Journal Entry: April 27, 2014
“I remained too much inside my head and ended up losing my mind” -Edgar Allen Poe
Every day I try and trudge through the monotony of my new existence. Every day I feel the same feelings of despair and loneliness. I am making some progress. Many times I am able to block out the destructive cycling of images, sometimes my distractions work. Many times they do not. I know he is an addict. I know he never loved her, that he does not love her now, that he didn’t love any of them. But, the pain I feel when I think about the time he invited his first acting out partner to his hotel room and then sent her home crying to her husband in the middle of the night, makes me crumble to the floor in a heap. The first time he and his second acting out partner undressed in his downtown office and had sex on the sofa, makes me want to throw up. The first time he drove to the third acting out partner’s house, went inside, took off his clothes with her, and then touched her body, I start to sweat and ache. The first time he let her touch him and the first time he had sexual intercourse with her, sometimes I can’t block them out, and the images may destroy me. The pain. I feel like my heart will rip in two.

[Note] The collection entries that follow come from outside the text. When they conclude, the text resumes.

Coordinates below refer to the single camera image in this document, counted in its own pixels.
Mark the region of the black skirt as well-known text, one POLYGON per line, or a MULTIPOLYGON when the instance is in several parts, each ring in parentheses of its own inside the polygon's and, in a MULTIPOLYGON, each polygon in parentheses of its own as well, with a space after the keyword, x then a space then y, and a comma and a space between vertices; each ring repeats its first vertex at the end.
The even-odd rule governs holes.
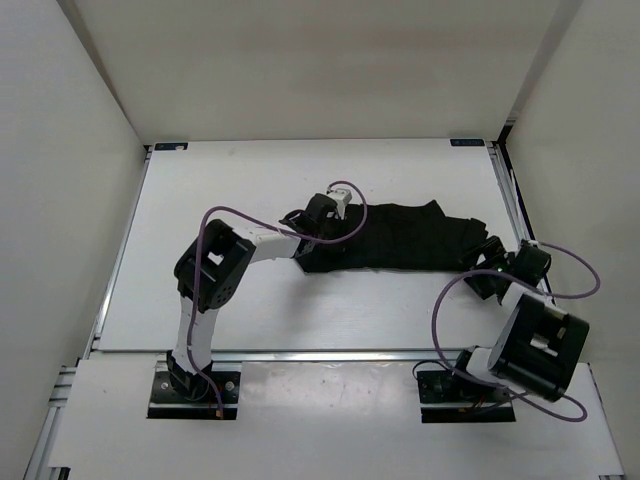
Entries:
POLYGON ((363 228, 337 245, 317 245, 296 259, 306 273, 351 269, 461 272, 465 256, 488 238, 476 218, 448 216, 431 200, 421 206, 370 205, 363 228))

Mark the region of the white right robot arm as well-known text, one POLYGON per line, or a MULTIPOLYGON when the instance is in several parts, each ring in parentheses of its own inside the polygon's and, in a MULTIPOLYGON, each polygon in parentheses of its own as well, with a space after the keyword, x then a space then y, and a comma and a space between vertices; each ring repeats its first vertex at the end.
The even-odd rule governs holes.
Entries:
POLYGON ((491 236, 465 254, 463 265, 499 273, 464 282, 481 299, 495 298, 508 318, 492 347, 472 347, 458 356, 449 375, 452 393, 470 400, 486 383, 505 383, 550 402, 560 400, 590 326, 535 291, 550 269, 550 254, 526 242, 509 252, 499 237, 491 236))

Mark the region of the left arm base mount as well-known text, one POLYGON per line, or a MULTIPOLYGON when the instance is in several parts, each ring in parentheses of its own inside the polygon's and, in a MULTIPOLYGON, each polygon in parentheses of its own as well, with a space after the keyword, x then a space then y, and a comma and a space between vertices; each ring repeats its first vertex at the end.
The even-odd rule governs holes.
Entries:
POLYGON ((222 401, 220 413, 217 397, 210 384, 200 379, 194 394, 189 394, 177 380, 172 379, 165 363, 155 368, 147 407, 148 419, 234 421, 238 415, 241 387, 241 371, 214 371, 211 378, 216 384, 222 401))

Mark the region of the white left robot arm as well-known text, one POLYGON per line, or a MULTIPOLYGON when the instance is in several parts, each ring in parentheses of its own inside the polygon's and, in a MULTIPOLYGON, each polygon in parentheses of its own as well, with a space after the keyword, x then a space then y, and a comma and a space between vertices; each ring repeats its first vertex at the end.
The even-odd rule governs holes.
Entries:
POLYGON ((218 314, 233 297, 254 263, 293 259, 345 236, 347 188, 316 194, 299 212, 281 220, 282 228, 234 228, 207 215, 198 236, 174 268, 181 319, 177 343, 167 353, 169 379, 188 401, 200 401, 220 387, 213 384, 211 346, 218 314))

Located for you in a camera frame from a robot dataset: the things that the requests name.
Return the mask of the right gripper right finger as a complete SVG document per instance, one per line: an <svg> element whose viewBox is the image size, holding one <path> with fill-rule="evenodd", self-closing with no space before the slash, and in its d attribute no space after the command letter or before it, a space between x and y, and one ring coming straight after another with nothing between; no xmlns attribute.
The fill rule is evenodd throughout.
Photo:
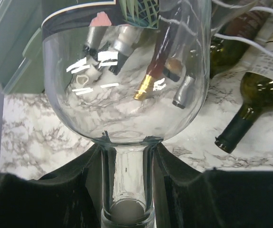
<svg viewBox="0 0 273 228"><path fill-rule="evenodd" d="M159 228L273 228L273 171L199 172L162 144L152 151Z"/></svg>

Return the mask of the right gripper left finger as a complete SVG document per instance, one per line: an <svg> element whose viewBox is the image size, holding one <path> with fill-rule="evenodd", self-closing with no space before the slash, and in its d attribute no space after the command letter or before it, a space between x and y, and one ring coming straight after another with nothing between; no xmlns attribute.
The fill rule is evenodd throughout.
<svg viewBox="0 0 273 228"><path fill-rule="evenodd" d="M98 228L101 158L96 144L38 180L0 173L0 228Z"/></svg>

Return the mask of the round clear bottle dark label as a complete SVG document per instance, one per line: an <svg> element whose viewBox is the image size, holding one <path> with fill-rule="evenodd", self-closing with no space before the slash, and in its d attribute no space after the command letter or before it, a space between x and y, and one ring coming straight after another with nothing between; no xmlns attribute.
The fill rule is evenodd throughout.
<svg viewBox="0 0 273 228"><path fill-rule="evenodd" d="M103 228L152 228L153 154L196 117L209 84L209 0L44 0L45 90L100 146Z"/></svg>

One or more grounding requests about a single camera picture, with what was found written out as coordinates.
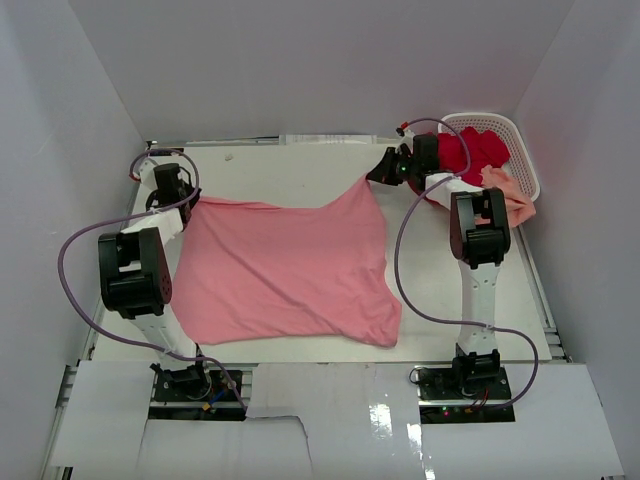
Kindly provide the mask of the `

I can understand the addiction, but at the same time not understand how he could have done it. I ache inside. I desperately need help. I know I can be understanding and supportive, but when I am weak, the images still bombard my thoughts. I can’t think of anything else. I feel like I am falling into another trap, only to be hurt again. I feel like his thoughts betray me. I know he rationalized to himself that he deserved his secret. Somehow I wasn’t attentive enough to his needs, so that even though deep down he knew it wasn’t right, he rationalized that it was okay for him to have his secrets as long as I didn’t find out and that is why she used it to blackmail him all those years. How could he wake up every morning and face himself in the mirror knowing who he really was and what he had done.
I know there are secrets he continues to keep. I can feel it in my bones. No matter how many times I beg him to just tell the truth, I know he is holding back. I just do not understand why. He used me as a scapegoat. He told her many lies about me, like I was not loving or nurturing, that I didn’t like to have sex with him, that I put a pillow between us and our marriage was a loveless one. I do not understand why he had to lie about me. Wasn’t it enough that he was lying to her about their relationship, telling her he found her beautiful and that she was the only one that could satisfy him, and that he loved her. Wasn’t that enough?
On days like today, I cannot find solace. I cannot manage to accomplish the simplest things like brushing my hair or opening the curtains. I cannot find the daylight through my darkness.